The Colorful Future of LLMs: Evaluating and Improving LLMs as Emotional Supporters for Queer Youth
Shir Lissak, Nitay Calderon, Geva Shenkman, Yaakov Ophir, Eyal Fruchter, Anat Brunstein Klomek, Roi Reichart
TL;DR
This work investigates whether Large Language Models can serve as empathetic emotional supporters for LGBTQ+ youth, who face elevated mental health risks and barriers to traditional help. It develops a novel ten-question evaluation scale and builds the LGBTeen dataset from Reddit to benchmark eight SOTA LLMs against human responses, revealing that while LLMs can be supportive, they are often generic and lack personalization and reliability. A targeted 'Guided Supporter' prompt partially mitigates these issues, and the authors propose a four-component blueprint for a reliable, empathetic, and personalized AI queer supporter, including alignment, identification, and assertion modules plus a queer-dedicated data collection. The paper discusses ethical considerations and limitations, highlighting that AI-based queer youth support is promising as an initial resource but not a substitute for professional help, and it provides a foundation for future research and dataset sharing.
Abstract
Queer youth face increased mental health risks, such as depression, anxiety, and suicidal ideation.

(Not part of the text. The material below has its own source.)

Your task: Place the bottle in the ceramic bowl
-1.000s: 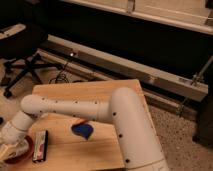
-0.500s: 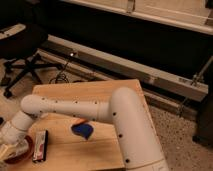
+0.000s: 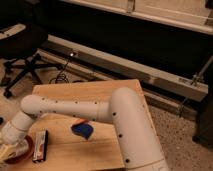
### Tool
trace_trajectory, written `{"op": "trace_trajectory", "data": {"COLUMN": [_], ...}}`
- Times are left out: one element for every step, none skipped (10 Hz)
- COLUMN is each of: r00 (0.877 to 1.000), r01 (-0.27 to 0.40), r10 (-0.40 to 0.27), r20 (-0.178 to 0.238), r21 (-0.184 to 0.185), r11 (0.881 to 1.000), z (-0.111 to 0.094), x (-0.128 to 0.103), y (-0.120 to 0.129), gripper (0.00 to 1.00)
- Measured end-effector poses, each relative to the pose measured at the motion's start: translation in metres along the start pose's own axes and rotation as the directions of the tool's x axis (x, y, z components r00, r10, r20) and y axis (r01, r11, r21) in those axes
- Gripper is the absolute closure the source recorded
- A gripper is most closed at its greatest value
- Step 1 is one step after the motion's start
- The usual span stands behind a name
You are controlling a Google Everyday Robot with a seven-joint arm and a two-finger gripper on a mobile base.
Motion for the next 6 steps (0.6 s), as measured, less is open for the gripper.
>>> {"op": "trace_trajectory", "data": {"r00": [1.000,1.000,1.000,1.000,1.000,0.999], "r01": [0.000,0.000,0.000,0.000,-0.014,-0.042], "r10": [0.000,0.000,0.000,0.000,0.015,0.042], "r20": [0.000,0.000,0.000,0.000,0.010,0.016], "r21": [0.000,0.000,0.000,-0.001,-0.022,-0.052], "r11": [1.000,1.000,1.000,1.000,1.000,0.998], "z": [0.000,0.000,0.000,0.000,-0.007,-0.017], "x": [0.000,0.000,0.000,0.000,-0.013,-0.030], "y": [0.000,0.000,0.000,0.000,0.003,0.007], "gripper": [0.90,0.90,0.90,0.88,0.82,0.78]}}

Hindered by negative stigma, they often avoid seeking help and rely on online resources, which may provide incompatible information. Although access to a supportive environment and reliable information is invaluable, many queer youth worldwide have no access to such support. However, this could soon change due to the rapid adoption of Large Language Models (LLMs) such as ChatGPT. This paper aims to comprehensively explore the potential of LLMs to revolutionize emotional support for queers. To this end, we conduct a qualitative and quantitative analysis of LLM's interactions with queer-related content. To evaluate response quality, we develop a novel ten-question scale that is inspired by psychological standards and expert input. We apply this scale to score several LLMs and human comments to posts where queer youth seek advice and share experiences. We find that LLM responses are supportive and inclusive, outscoring humans. However, they tend to be generic, not empathetic enough, and lack personalization, resulting in nonreliable and potentially harmful advice. We discuss these challenges, demonstrate that a dedicated prompt can improve the performance, and propose a blueprint of an LLM-supporter that actively (but sensitively) seeks user context to provide personalized, empathetic, and reliable responses. Our annotated dataset is available for further research.